This was during COVID and we had people even on our team safely flying across the country visiting the companies that we thought were most interesting. We stumbled upon Golden Auctions, which is the leading auction site online for buying and selling cards and collectibles, sports cars and collectibles, but broader Pokémon cards, et cetera. I actually think it is a content to commerce. This was started by one guy, Ken Golden, he’s been in the hobby since he was 12 years old, he knows more about cards and everybody else.

He has more relationships and he’s built up really a top-of-the-funnel on both the supply side and the demand side, just based on his knowledge, his voice, his influence, et cetera. He’s turned it into a really impressive business that was growing very fast. At the same time completely separately, Collectors Universe, owns PSA, which is the leading company that grades cards and collectibles, we also thought it was an interesting opportunity. Those were two discreet and distinct investments that we made, that were all driven off of that particular thesis around cards and collectibles.

Mike: The only a couple of things I’d add gigot about cards, although you would go to Golden, and you wouldn’t think it’s media, I think that’s fair, they don’t do a ton or all that much content. Conversely, you go on YouTube, you go on Twitter, you go on to Reddit, there are thousands of people both talking about kind of distributed a few communities and sharing, and more and more publishing, about the coverage of cards, collectible, et cetera. We’ve probably gotten a dozen plus pitches in the last six months about seed stage venture backed companies that we’re going to reimagine the kind of consumer experience and media experience around unboxing of cards.

We said, “Look, what better place to start the reimagination of the consumer experience of cards and collectibles than on a platform like Golden. Which has such strong history of supply and relationships with athletes, and deep relationships with a lot of the major collectors in the space. That we thought with Ross Hoffman joining and Ross has already made some key hires in consumer product and digital media.

I think it’s fair to assume that a core part of our hypothesis will be that we will bring world class consumer product and live media experiences to collectibles. In a way that, again, many startups are going to try to skate to that same vision but we think we’re skating from a position of strength and starting from a position of strength with the foundation that Golden provides day one.

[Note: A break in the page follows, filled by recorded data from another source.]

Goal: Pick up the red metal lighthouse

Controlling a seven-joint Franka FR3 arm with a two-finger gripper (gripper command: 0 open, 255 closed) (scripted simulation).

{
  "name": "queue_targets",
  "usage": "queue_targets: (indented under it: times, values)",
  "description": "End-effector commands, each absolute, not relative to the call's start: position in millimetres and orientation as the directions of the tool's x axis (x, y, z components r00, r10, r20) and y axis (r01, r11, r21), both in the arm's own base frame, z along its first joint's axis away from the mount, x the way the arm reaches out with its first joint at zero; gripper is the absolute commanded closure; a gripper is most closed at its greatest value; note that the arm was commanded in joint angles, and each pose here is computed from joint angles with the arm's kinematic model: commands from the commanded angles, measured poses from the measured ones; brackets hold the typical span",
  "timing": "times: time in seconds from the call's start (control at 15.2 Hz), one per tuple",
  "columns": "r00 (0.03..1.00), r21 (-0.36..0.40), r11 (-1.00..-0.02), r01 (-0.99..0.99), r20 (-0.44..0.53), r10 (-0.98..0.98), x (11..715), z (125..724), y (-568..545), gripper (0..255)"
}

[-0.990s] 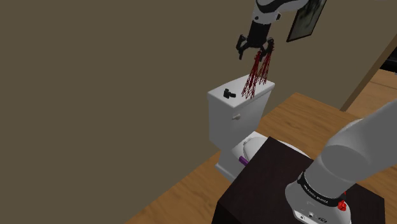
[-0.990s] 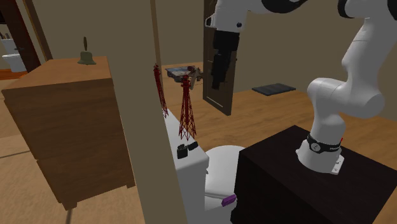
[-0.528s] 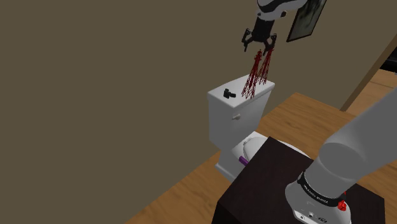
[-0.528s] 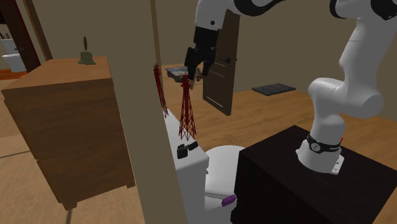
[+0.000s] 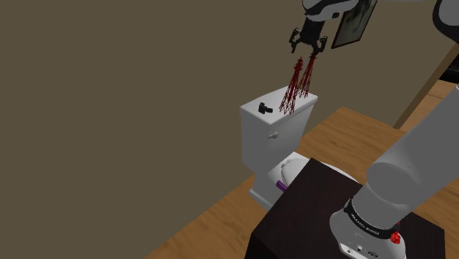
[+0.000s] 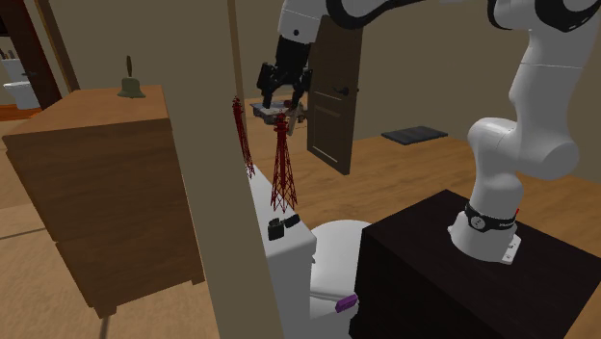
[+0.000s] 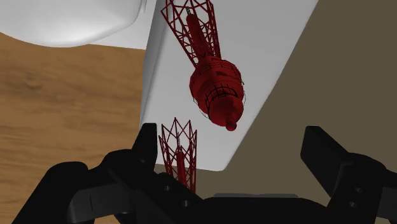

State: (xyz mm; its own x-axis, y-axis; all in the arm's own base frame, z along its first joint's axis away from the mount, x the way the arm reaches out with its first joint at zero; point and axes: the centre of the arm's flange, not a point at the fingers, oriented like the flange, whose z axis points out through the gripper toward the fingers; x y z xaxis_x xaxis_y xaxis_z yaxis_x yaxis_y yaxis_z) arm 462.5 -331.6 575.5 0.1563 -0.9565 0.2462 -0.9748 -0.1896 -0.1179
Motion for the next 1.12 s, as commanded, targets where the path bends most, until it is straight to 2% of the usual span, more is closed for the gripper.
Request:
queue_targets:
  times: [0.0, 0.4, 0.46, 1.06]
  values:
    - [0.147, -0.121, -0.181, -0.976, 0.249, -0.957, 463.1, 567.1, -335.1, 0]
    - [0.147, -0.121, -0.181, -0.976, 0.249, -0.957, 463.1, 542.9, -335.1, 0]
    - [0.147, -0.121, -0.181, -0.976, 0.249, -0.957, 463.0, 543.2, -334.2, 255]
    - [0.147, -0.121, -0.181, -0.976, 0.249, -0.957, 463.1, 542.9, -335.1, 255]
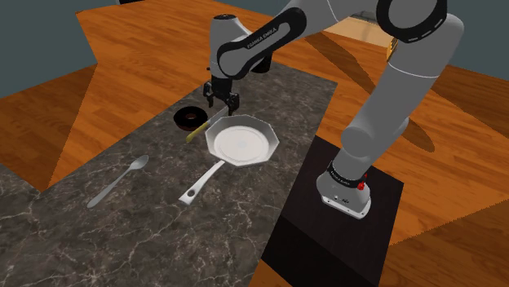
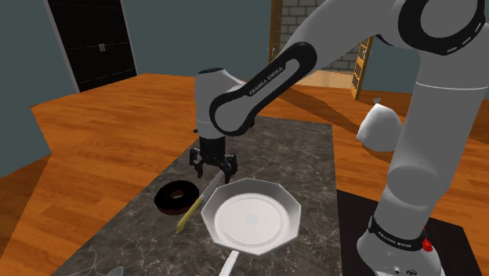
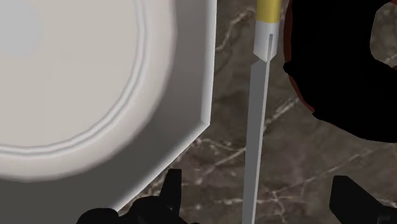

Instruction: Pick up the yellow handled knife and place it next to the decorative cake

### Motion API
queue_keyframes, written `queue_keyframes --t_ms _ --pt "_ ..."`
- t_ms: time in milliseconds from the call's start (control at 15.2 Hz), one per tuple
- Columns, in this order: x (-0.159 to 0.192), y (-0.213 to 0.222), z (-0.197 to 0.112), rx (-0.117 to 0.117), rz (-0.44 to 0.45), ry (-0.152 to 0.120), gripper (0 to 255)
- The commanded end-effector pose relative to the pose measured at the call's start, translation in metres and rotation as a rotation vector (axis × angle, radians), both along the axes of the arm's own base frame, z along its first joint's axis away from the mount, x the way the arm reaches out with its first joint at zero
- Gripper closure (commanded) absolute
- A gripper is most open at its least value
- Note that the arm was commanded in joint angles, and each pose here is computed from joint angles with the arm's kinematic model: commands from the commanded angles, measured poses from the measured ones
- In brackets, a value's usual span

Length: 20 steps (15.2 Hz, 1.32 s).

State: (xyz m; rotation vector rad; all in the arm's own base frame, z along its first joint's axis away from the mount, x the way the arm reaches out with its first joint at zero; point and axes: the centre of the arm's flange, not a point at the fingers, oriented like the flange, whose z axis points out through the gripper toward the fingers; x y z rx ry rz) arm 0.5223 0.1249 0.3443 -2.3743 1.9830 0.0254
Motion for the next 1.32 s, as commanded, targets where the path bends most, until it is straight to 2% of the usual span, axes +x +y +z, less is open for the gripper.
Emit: queue_keyframes --t_ms 0,462,528,1122,1254 --pt "0.001 0.001 -0.008 0.0 0.0 0.001 0" --pt "0.001 0.001 -0.008 0.0 0.0 0.001 0" --pt "0.001 0.001 -0.008 0.0 0.0 0.001 255" --pt "0.001 0.001 -0.008 0.0 0.0 0.001 255" --pt "0.001 0.001 0.002 0.0 0.0 0.001 255"
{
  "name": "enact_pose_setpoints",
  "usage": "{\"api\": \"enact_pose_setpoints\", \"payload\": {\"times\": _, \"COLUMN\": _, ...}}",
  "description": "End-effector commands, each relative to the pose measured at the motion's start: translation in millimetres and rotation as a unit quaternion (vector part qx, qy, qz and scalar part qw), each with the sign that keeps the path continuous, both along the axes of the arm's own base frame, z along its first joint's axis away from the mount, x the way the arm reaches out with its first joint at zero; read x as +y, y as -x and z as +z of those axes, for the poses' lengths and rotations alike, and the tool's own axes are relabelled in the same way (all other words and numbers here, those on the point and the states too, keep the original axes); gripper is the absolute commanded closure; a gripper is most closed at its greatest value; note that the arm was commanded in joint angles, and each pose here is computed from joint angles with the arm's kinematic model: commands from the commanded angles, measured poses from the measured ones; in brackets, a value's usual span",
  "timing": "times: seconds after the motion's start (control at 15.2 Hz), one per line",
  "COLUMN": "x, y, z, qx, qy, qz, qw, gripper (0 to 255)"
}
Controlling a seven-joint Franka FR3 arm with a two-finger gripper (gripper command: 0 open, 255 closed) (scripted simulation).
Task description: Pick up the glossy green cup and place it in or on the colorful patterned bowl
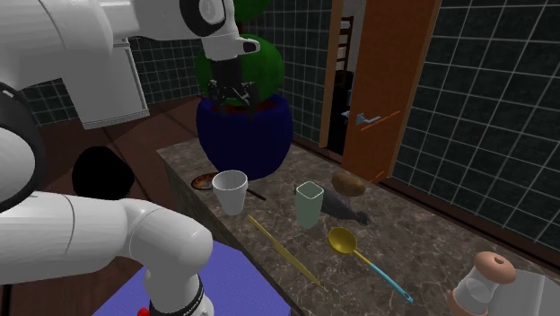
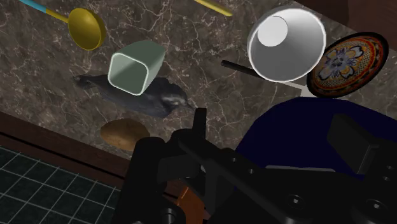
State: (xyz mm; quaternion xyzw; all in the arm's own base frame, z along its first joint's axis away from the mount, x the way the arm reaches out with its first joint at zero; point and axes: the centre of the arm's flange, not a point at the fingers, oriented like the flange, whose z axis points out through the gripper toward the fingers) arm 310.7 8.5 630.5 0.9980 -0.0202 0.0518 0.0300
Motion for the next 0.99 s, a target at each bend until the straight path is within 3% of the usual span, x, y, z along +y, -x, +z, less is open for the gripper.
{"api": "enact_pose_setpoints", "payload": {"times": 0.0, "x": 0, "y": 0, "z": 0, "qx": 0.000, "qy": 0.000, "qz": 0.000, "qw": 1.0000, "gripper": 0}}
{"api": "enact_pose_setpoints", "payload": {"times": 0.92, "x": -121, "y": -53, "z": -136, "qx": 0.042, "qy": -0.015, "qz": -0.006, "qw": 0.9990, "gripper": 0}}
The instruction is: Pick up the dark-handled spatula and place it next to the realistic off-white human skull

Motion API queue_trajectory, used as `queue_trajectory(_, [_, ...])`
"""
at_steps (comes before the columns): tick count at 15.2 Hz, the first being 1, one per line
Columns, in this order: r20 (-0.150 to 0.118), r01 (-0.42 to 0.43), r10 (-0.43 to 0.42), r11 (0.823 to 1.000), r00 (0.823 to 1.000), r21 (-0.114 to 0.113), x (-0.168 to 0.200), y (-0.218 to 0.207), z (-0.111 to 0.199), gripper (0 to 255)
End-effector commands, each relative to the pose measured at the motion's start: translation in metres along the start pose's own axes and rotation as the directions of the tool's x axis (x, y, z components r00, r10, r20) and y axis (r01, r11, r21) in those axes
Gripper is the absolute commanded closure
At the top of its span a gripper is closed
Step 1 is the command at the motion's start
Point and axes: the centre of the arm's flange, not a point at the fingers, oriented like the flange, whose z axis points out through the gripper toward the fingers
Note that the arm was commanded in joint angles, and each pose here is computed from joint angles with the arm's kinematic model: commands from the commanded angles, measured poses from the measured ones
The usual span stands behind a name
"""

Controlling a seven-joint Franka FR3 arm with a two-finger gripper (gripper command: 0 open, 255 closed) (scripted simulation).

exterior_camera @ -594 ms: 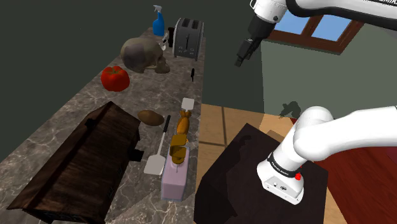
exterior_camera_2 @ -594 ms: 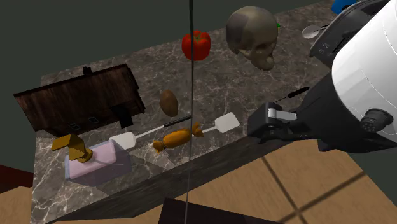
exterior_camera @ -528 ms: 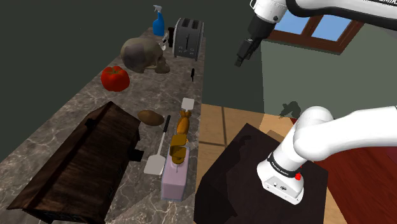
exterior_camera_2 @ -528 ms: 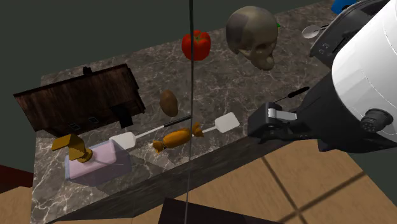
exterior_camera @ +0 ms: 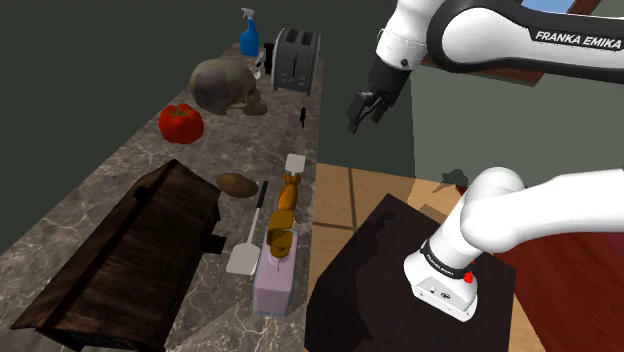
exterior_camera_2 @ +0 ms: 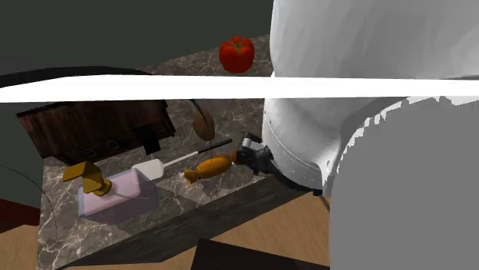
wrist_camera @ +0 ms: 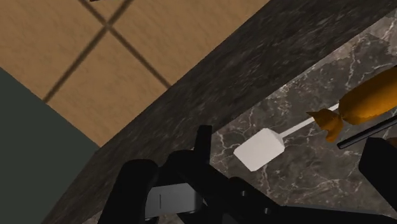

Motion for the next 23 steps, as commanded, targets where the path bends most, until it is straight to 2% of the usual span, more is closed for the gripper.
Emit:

Jacob: I want to pivot a little bit and talk about action networks, or more broadly, a curiosity I have. This, if I’m correct, was created a few years ago, by merging a few different brands that you had acquired into one major brand. Have you ever considered identifying new niches and trying to start companies from the ground up or is it always better for where you guys are to just acquire them as you find them?

Mike: I think the ideal is a bit of a hybrid, Jacob, and we’re actually going through it right now in a couple of different categories where we think there’s a really interesting opportunity. We don’t believe that that opportunity exists, or we’re confident, it’s not out there right now. We would love to potentially, acquire stakes or majority stakes in some companies to put them together.

The hardest part of the puzzle is finding the person who is going to ultimately run these businesses and it has to be someone that the other entrepreneurs are all excited about. working with/for. It has to be someone who shares the vision that we have and has enough credibility and experience managing scale to go after the opportunity together with. That’s a challenging part of the “roll-up” because unless there’s something that’s at scale as a starting point, you have to put several things together to start something. That’s what we had to do with Action Network. That’s both the opportunity but the challenge at the same time.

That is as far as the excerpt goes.